Us2.ai joins a crowded echo AI arena, which might have more commercial-stage vendors than all other ultrasound AI segments combined. In fact, the major echo guidance (Caption Health, UltraSight) and echo reporting (DiA Imaging, Ultromics, Us2.ai) AI startups have already generated more than $180M in combined VC funding and forged a number of major hardware and PACS partnerships.
- This influx of echo AI startups might be warranted, given echocardiography’s workforce, efficiency, and variability challenges. It might even prove to be visionary if handheld ultrasounds continue their rapid expansion to new users and settings (including primary and at-home care).
- Us2.ai will have to rely on its reporting advantages to stand out against its well-established competitors, as it is the only vendor to completely automate echo reporting (complete editable/explainable reports in 2 minutes) and analyze every chamber of the heart (vs. just left ventricle with some vendors).

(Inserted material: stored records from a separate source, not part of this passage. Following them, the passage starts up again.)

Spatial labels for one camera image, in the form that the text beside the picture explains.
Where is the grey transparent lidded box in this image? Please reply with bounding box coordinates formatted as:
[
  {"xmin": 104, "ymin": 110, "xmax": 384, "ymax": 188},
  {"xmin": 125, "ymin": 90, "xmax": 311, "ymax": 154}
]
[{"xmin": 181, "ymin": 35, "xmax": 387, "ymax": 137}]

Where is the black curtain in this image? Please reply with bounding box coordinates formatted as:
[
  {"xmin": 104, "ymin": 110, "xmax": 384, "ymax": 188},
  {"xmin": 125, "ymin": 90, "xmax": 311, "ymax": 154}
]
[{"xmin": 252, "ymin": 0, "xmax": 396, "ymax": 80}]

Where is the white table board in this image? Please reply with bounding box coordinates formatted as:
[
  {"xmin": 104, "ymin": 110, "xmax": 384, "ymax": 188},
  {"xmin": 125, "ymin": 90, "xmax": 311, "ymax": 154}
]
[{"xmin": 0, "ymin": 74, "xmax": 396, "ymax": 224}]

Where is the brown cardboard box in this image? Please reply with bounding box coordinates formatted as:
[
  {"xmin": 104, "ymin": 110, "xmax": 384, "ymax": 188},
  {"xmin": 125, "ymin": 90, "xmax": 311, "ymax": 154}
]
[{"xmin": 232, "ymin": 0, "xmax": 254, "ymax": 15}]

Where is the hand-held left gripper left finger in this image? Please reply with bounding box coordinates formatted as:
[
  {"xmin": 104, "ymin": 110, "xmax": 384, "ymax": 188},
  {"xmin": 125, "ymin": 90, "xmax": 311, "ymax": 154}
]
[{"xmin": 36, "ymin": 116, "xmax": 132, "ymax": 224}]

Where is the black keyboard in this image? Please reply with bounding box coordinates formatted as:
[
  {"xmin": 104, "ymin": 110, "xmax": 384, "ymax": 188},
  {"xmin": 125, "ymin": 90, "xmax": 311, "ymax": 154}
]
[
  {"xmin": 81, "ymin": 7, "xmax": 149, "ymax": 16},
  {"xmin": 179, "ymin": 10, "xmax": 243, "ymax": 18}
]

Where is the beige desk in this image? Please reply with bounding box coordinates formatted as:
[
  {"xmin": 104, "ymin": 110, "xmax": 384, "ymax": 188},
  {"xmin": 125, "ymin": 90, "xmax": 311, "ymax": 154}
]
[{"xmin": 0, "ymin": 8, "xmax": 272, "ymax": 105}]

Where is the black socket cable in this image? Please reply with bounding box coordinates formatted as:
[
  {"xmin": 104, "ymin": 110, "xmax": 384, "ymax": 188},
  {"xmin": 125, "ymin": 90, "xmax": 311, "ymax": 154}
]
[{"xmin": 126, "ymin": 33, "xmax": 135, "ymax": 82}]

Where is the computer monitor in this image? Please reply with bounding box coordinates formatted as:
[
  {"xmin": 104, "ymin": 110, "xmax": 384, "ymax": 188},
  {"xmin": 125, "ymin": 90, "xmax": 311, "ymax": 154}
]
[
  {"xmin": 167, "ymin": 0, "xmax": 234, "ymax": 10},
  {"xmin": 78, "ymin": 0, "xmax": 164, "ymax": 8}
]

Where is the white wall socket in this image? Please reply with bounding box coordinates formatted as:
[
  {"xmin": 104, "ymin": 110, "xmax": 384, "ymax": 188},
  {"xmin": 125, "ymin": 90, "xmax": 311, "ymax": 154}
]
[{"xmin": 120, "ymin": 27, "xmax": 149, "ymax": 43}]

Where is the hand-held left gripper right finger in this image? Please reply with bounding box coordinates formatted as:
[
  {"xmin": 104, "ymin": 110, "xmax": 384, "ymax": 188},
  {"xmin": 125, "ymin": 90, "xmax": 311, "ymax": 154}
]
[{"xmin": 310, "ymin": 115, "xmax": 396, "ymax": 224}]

- That said, the incumbent echo AI players have big head starts and the impact of Us2.ai’s automation advantage will rely on ultrasound OEMs’ openness to new alliances and (of course) the rate that providers embrace AI for echo reporting.
The Takeaway
Even if many cardiologists and sonographers would have a hard time differentiating the various echo AI solutions, this is a segment that’s showing a high level of product-market fit. That’s more than you can say for most imaging AI segments, and product advancements like Us2.ai’s should improve this alignment. It might even help drive widespread adoption.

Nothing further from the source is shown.